Minnesota Rural Partners convened Council partners with interests in the Minnesota River watershed and forestry to develop a strategy which has become the Minnesota River Agro-Forestry Initiative which promotes agroforestry in an environmentally sensitive way. MRP's Executive Director served on the Minnesota River Citizens'Advisory Committee that provides oversight on a variety of development projects in the Minnesota River watershed. In these related efforts, the MRP is raising awareness and promoting good conservation processes and practices, assisting development of a tree-growing industry and bio-mass energy production in Minnesota, and supporting the work of the Resource Conservation and Development (RC&D) Councils.

The Nebraska Rural Development Commission developed a pilot Nebraska Mandates Management Initiative which has assisted 200 small rural communities. A team of state and federal environmental and technical representatives helped each community through a strategic process to explore and determine their environmental compliance priorities on the basis of environmental, public health and safety criteria. Using regulatory flexibility, each community was able to select the least-cost, performance-based solution to achieve the community's top priority environmental goal. The initiative put state environmental people in the field to monitor the program. The teams helped communities work toward developing a financial investment program for compliance priorities. This effort changed the attitudes of many rural people toward environmental enforcement agencies from seeing these agencies as an enemy to believing they could be trusted. Currently, the state is providing small grants to communities for pre-engineering consultations on the least-cost alternatives to achieve their goals. This program has been replicated by the Iowa Rural Development Council, with similar successes.

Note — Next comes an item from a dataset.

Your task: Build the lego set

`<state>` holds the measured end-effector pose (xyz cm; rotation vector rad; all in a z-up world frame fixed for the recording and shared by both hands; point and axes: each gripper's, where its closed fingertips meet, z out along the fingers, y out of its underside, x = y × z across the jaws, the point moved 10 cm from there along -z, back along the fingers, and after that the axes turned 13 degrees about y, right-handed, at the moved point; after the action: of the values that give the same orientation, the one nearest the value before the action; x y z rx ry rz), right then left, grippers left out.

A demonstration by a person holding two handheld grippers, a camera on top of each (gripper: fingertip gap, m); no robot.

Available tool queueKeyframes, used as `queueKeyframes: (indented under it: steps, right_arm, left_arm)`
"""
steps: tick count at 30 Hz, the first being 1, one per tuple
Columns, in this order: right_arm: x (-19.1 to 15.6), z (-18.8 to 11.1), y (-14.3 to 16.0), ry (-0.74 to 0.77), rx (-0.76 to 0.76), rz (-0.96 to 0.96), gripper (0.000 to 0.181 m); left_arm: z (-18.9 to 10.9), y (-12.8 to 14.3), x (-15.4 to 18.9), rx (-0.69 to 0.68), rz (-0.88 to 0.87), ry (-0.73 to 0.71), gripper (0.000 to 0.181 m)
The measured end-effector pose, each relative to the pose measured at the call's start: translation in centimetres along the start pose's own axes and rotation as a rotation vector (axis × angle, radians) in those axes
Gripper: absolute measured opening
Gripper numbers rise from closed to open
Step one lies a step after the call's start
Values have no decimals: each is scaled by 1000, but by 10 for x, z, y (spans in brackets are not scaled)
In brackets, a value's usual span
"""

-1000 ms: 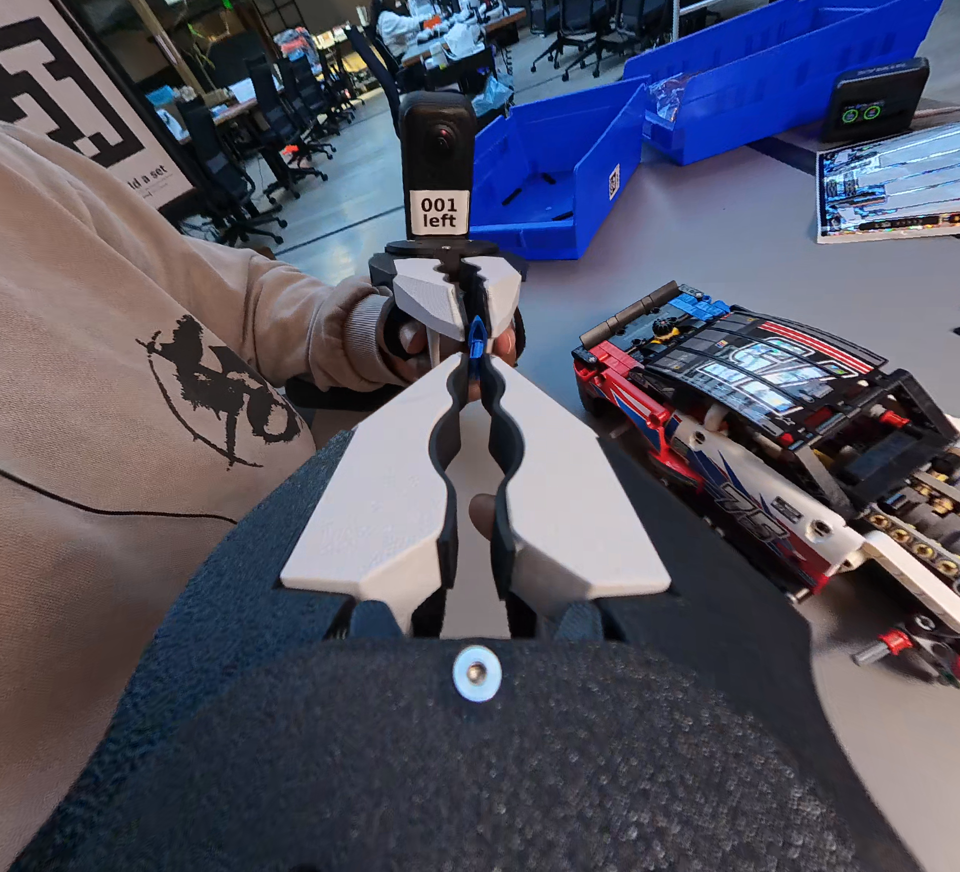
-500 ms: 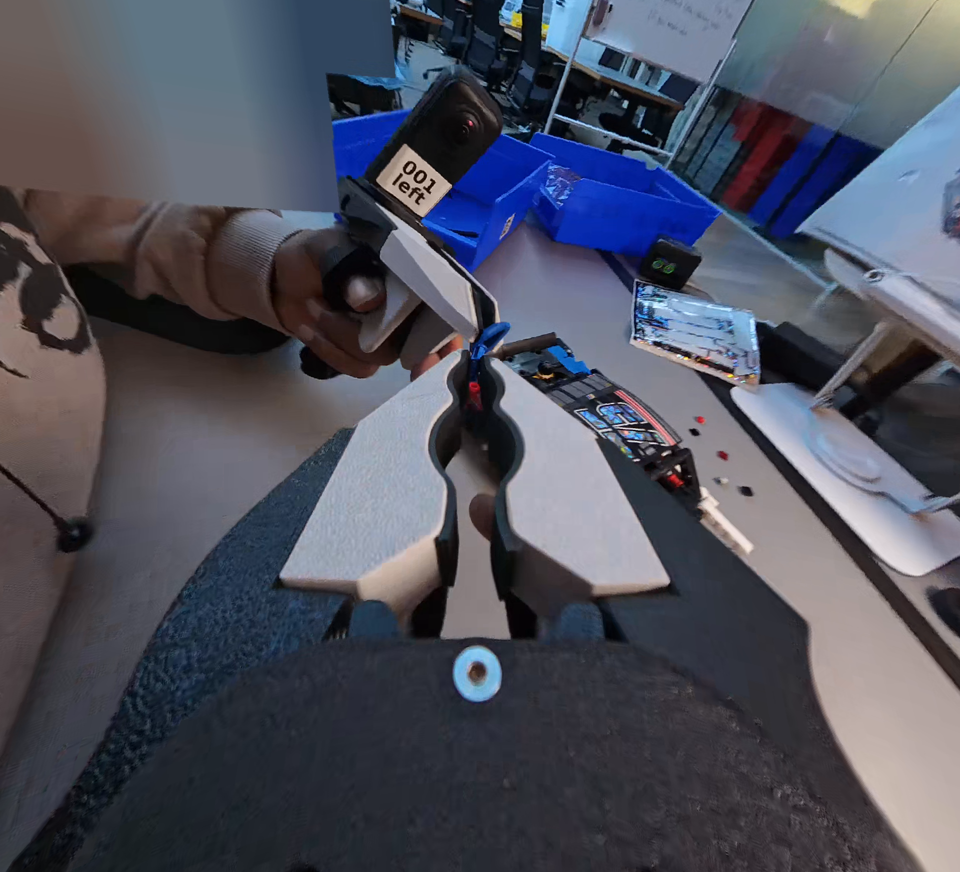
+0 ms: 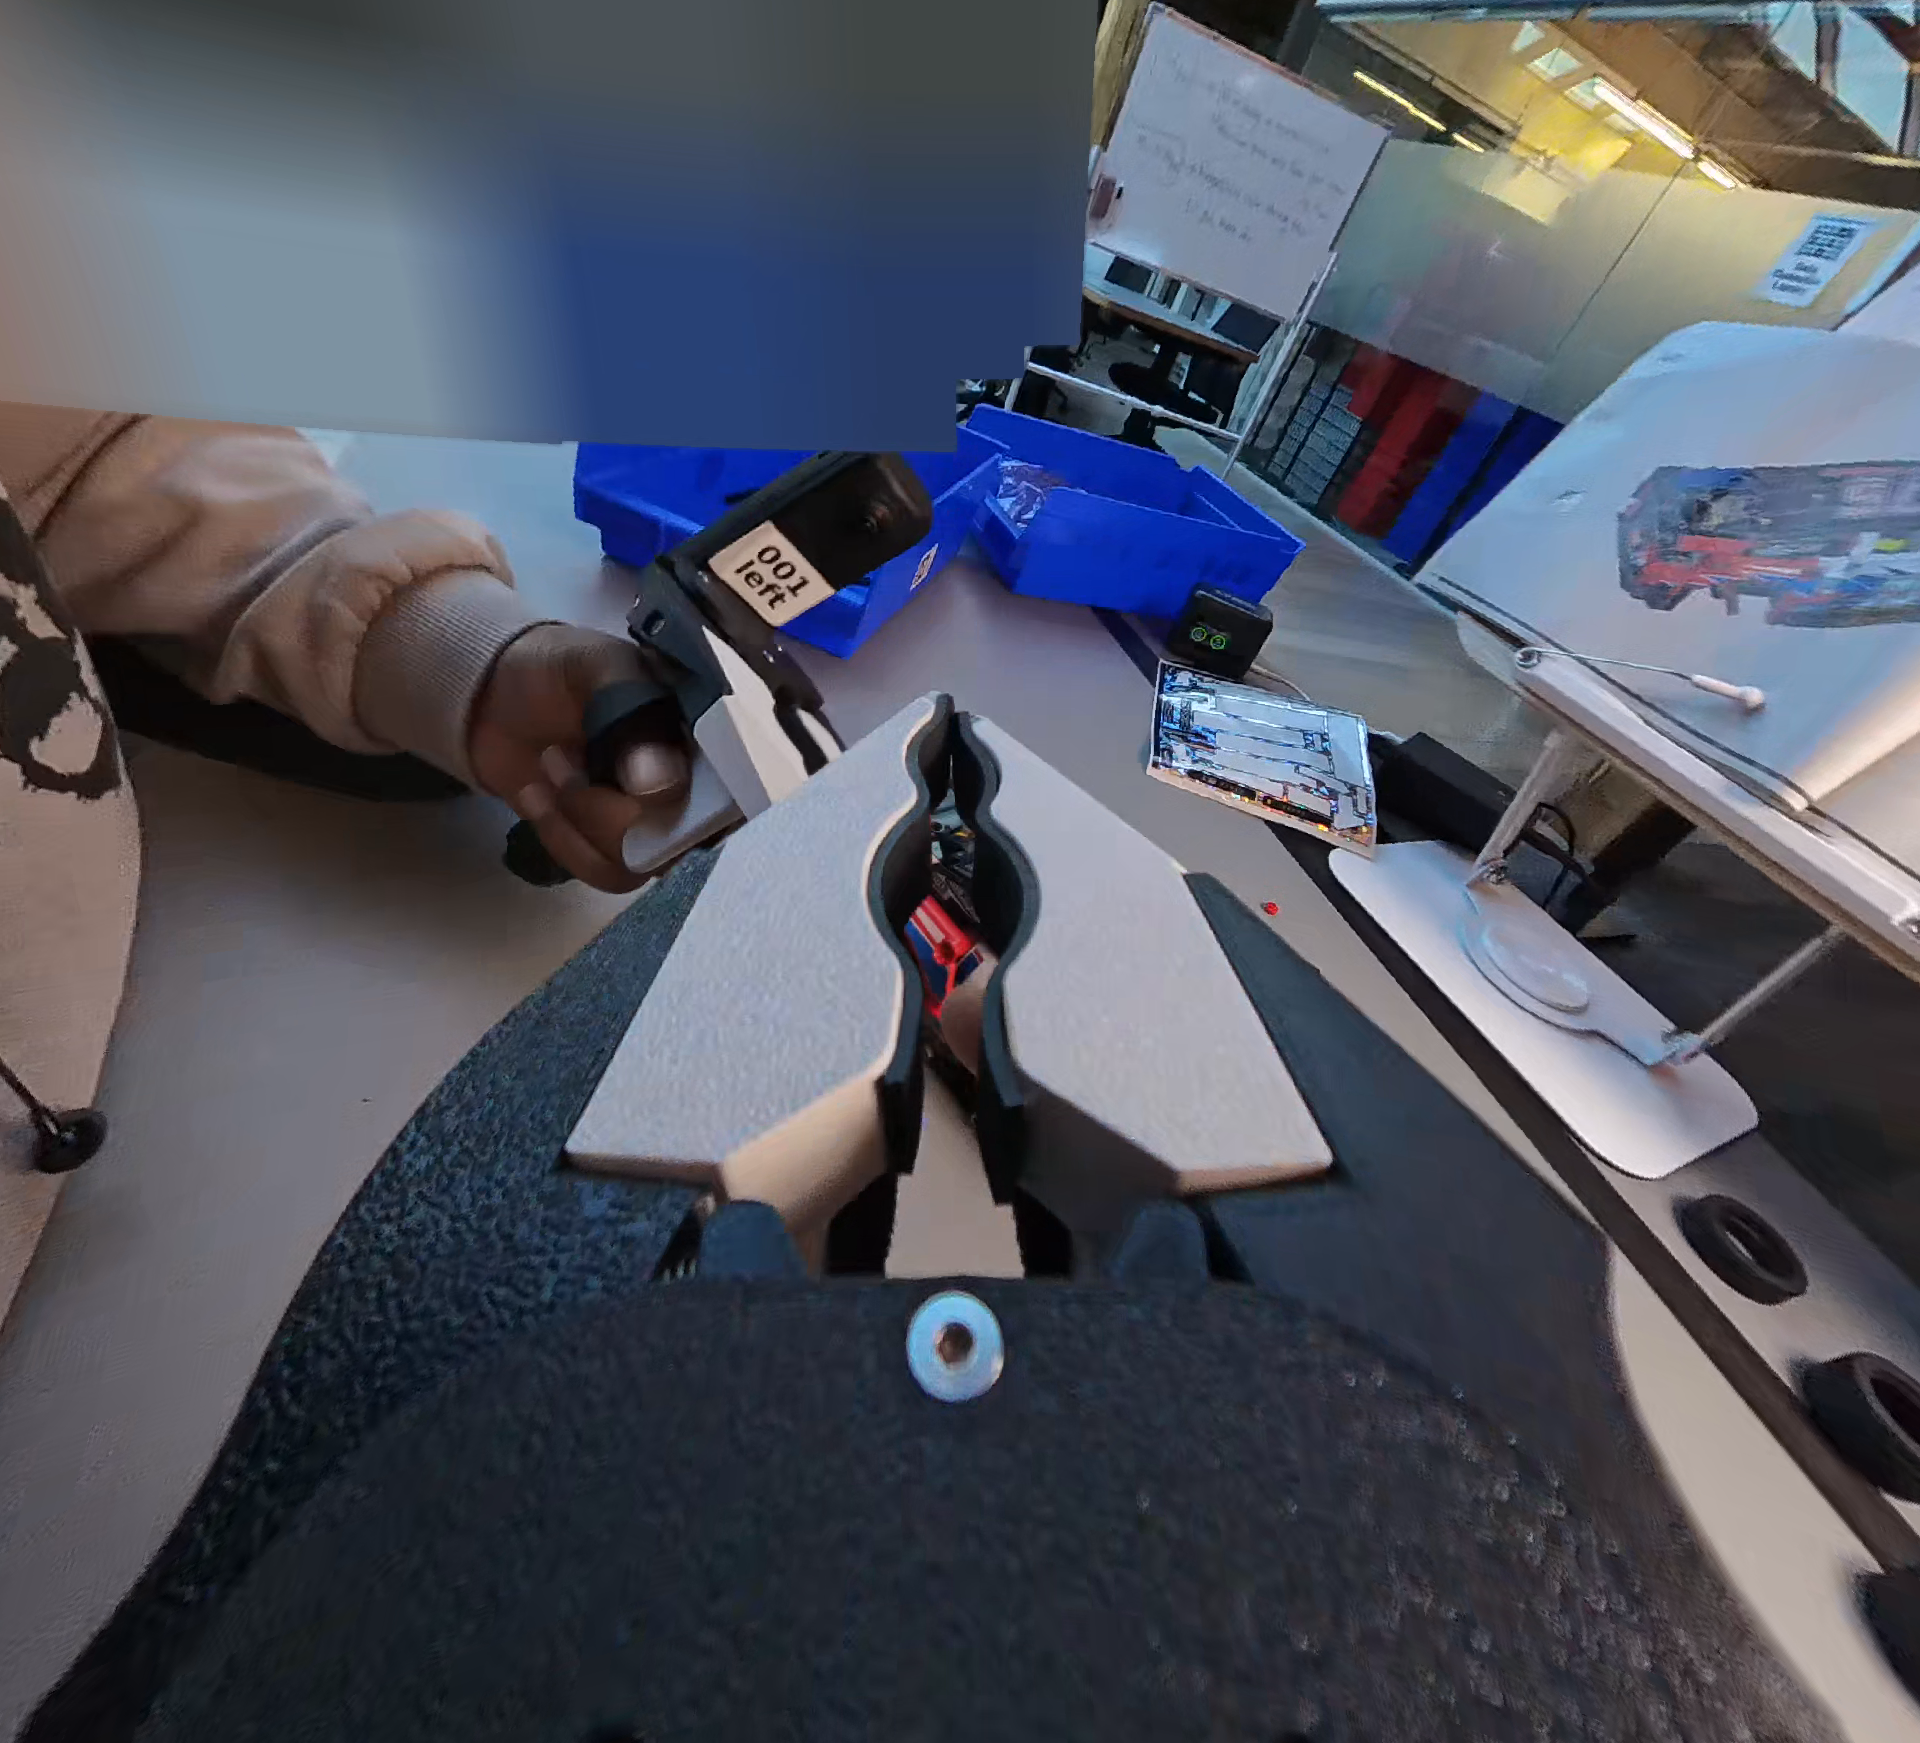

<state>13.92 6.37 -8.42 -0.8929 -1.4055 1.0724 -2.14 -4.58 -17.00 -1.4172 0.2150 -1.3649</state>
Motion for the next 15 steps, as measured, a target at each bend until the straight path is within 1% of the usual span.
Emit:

The Oklahoma Rural Development Council has created 18 multi-county coalitions made up of all the key local players to strategically address regional issues, including adequate clean water supply, tourism, economic development, and others. Each coalition pursues its own projects, but the ORDC serves as the connection among the coalitions for sharing of information, successes, and challenges. An example is the Tenkiller Lake Coalition, formed in 1994. This region has 29 separate water districts, some with inadequate water treatment facilities, and approximately 30 percent of the citizens are not being served by any system. Many of the underserved are Native Americans. The SRDC assisted by assembling a team of federal and state experts to conduct an inventory and analysis. The first two phases of a three-phase study has been completed by the Army Corps of Engineers on the feasibility of a large-scale, non-profit water organization to supply regional water systems with affordable clean water via a state-of-the-art wholesale treatment and conveyance system. Phase three will be completed in 2000. Construction is expected to begin within the next three years. Key players in the work to date include three rural electric cooperatives, three rural water associations, the Tahlequah Public Works Authority, the Cherokee Hills RC&D, the Cherokee Nation, and the Army Corp of Engineers.

The Wyoming Rural Development Council is assisting Wyoming Conservation Districts in developing community outreach plans for watershed planning for the State of Wyoming. The Conservation Districts received EPA and Wyoming Department of Environmental Quality grants to complete this project. WRDC partnered with the Wyoming Department of Agriculture and Natural Resources Conservation Service to develop a program to facilitate community outreach. This work included assisting Conservation District Boards in defining their roles, responsibilities and authorities. This effort led many of the Districts to begin strategic planning.

In November 1995 the EPA issued a policy permitting more flexible enforcement responses in small communities. Officials credited projects in Idaho, Nebraska and Oregon, including the roles of SRDCs in some of those states (see above), as providing models for this new policy.